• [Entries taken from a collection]
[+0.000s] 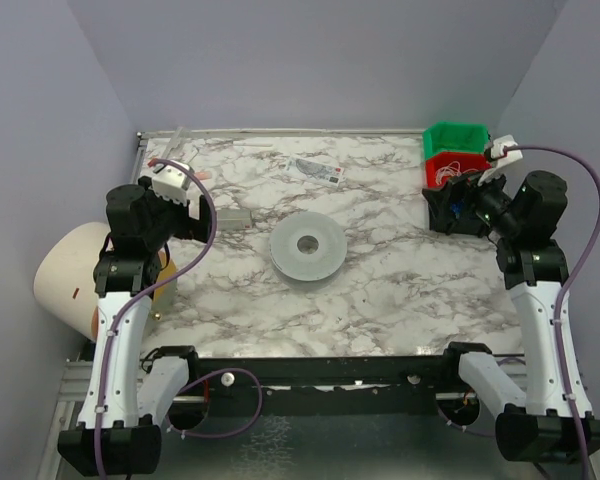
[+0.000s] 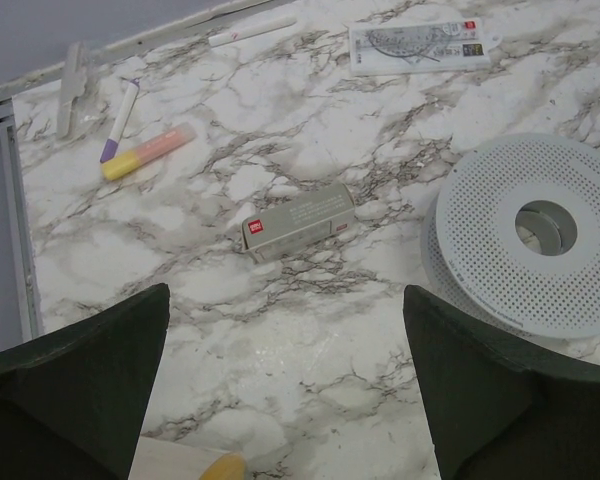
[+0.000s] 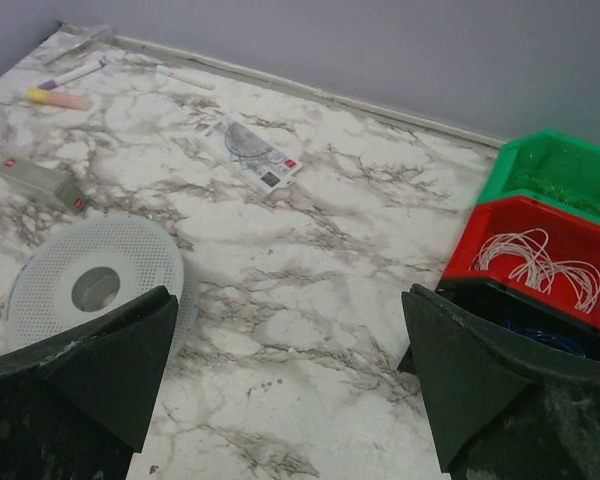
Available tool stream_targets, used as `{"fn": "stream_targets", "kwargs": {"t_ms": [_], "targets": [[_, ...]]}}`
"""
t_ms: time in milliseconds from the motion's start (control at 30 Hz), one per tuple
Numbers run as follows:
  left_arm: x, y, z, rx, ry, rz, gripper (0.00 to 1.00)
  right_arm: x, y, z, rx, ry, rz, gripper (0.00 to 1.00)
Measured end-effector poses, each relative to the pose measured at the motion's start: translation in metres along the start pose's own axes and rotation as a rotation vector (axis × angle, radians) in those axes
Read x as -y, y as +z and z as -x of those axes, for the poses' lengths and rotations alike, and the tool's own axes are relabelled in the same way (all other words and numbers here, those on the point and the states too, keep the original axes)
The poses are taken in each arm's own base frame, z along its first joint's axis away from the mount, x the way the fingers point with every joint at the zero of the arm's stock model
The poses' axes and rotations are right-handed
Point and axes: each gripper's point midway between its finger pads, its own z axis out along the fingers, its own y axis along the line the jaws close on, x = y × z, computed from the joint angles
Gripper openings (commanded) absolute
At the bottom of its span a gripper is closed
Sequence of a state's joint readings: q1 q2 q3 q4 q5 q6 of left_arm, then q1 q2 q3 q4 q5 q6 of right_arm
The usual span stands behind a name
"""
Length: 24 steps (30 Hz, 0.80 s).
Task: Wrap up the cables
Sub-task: Pick up the cable from the storage box.
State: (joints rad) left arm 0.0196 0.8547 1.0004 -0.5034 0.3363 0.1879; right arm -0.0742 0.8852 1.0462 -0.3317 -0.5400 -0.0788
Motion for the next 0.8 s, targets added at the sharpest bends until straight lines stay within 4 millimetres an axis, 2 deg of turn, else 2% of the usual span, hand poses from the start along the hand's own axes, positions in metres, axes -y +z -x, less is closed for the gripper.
{"fn": "stream_targets", "kwargs": {"t_ms": [167,233,300,433,567,800], "targets": [[-0.002,-0.001,-0.007,-0.009,0.017,0.002,0.99,0.028,0.013,0.002,-0.049,0.028,-0.106,1.0],[-0.002,-0.005,-0.006,-0.002,0.036,0.007,0.99,0.044,0.024,0.007,-0.081,0.042,-0.15,1.0],[-0.001,-0.009,-0.005,0.011,0.049,0.01,0.99,0.057,0.035,0.004,-0.12,0.057,-0.184,1.0],[0.004,-0.011,-0.016,0.004,0.06,-0.004,0.99,0.078,0.052,-0.036,-0.25,0.107,-0.246,1.0],[0.007,-0.006,-0.028,-0.026,0.049,-0.033,0.99,0.101,0.059,-0.076,-0.376,0.137,-0.34,0.99],[0.011,-0.002,-0.033,-0.04,0.052,-0.064,0.99,0.135,0.061,-0.125,-0.526,0.138,-0.502,0.96]]}}
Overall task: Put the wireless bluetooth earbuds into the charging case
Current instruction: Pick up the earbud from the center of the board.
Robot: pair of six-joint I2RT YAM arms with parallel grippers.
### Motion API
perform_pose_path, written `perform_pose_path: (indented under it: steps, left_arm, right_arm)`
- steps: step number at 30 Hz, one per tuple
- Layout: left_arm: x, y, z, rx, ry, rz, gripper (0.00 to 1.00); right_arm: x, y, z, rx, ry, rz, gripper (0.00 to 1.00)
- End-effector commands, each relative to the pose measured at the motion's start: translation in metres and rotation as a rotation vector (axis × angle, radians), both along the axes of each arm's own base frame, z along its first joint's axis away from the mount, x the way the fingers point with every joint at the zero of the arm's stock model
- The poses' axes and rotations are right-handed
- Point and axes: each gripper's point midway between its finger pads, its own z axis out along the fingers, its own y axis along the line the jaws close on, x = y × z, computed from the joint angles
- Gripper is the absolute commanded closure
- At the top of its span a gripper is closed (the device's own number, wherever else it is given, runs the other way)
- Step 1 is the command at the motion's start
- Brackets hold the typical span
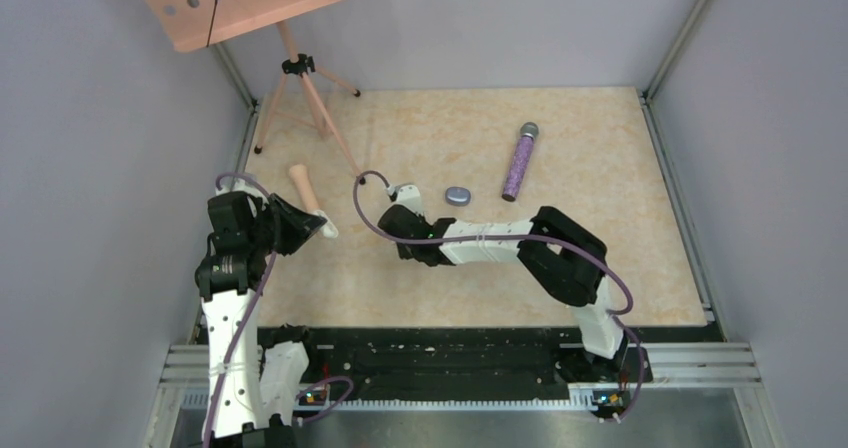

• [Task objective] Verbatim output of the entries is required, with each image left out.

• [Exercise result]
[+0.000s] 
[+0.000s] 
[+0.000s] 
Available tool stream_targets, used as `{"fn": "stream_targets", "kwargs": {"t_ms": [_], "targets": [[_, ...]]}}`
"""
t_ms: time in milliseconds from the motion's start (control at 30 Hz), one per tuple
Numbers run as follows:
  left_arm: x, y, z, rx, ry, rz, gripper (0.00 to 1.00)
  right_arm: x, y, z, rx, ry, rz, gripper (0.00 to 1.00)
Measured end-effector poses, each relative to the pose measured at the motion's start: translation in metres along the start pose's own axes and rotation as a rotation vector (axis × angle, radians) in those axes
Read x as -y, y as +z and z as -x of those axes, for the poses' lengths and rotations alike, and the tool's own axes are relabelled in the same way (all other words and numbers here, those on the point and the states too, keep the original axes)
The poses are taken in each arm's own base frame, z along its first joint's axis away from the mount, x the way the fingers point with every joint at the zero of the arm's stock model
The poses' axes and rotations are right-handed
Point and axes: each gripper's point midway between its finger pads, its own z axis out along the fingers, its own y axis along the line the jaws close on, x = y × z, computed from the joint angles
Gripper openings (commanded) absolute
At the bottom of its span a gripper is closed
Sequence of a state's joint readings: q1 q2 q3 q4 q5 q6 of left_arm, then q1 q2 q3 q4 q5 q6 of right_arm
The usual span stands behind a name
"""
Length: 24 steps (30 Hz, 0.80 s).
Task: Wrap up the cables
Sub-task: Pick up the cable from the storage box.
State: (joints rad) left arm 0.0196 0.8547 1.0004 -0.5034 0.3363 0.1879; right arm -0.0742 0.8852 1.0462 -0.3317 -0.5400 -0.0788
Motion for the next 0.8 s, targets added at the sharpest bends until straight lines stay within 4 millimetres an axis, 2 deg of turn, else 2% of the usual span, hand poses from the start along the hand's own axes, positions in metres, axes -y +z -x, less is closed for the gripper.
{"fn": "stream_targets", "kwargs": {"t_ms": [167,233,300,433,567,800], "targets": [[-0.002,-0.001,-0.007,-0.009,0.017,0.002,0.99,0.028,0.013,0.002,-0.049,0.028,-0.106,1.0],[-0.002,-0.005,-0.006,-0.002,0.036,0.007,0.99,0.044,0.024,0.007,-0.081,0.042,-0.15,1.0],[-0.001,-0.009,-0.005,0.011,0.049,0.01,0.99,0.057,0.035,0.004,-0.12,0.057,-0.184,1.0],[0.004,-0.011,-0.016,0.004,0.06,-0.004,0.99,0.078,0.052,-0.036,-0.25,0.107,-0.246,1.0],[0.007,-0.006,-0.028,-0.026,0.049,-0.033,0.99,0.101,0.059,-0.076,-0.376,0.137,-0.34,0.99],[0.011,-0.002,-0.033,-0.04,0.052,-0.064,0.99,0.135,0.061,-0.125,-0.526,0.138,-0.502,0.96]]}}
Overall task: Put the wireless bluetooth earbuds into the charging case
Current instruction: Pick up the earbud from the center of the board.
Robot: pair of six-joint I2RT YAM arms with parallel grippers.
### Motion API
perform_pose_path, written `perform_pose_path: (indented under it: steps, left_arm, right_arm)`
- steps: step number at 30 Hz, one per tuple
- Layout: left_arm: x, y, z, rx, ry, rz, gripper (0.00 to 1.00); right_arm: x, y, z, rx, ry, rz, gripper (0.00 to 1.00)
- End-effector commands, each relative to the pose measured at the motion's start: translation in metres and rotation as a rotation vector (axis × angle, radians), both along the axes of each arm's own base frame, z along its first joint's axis away from the mount, x the way the fingers point with every joint at the zero of the arm's stock model
- The poses' axes and rotations are right-handed
- Point and axes: each gripper's point midway between its finger pads, its own z axis out along the fingers, its own y axis along the line the jaws close on, x = y × z, computed from the joint angles
- Gripper is the absolute commanded closure
- At the top of its span a gripper is closed (the device's own number, wherever else it is given, runs the other way)
- Step 1 is the command at the motion's start
- Brackets hold the typical span

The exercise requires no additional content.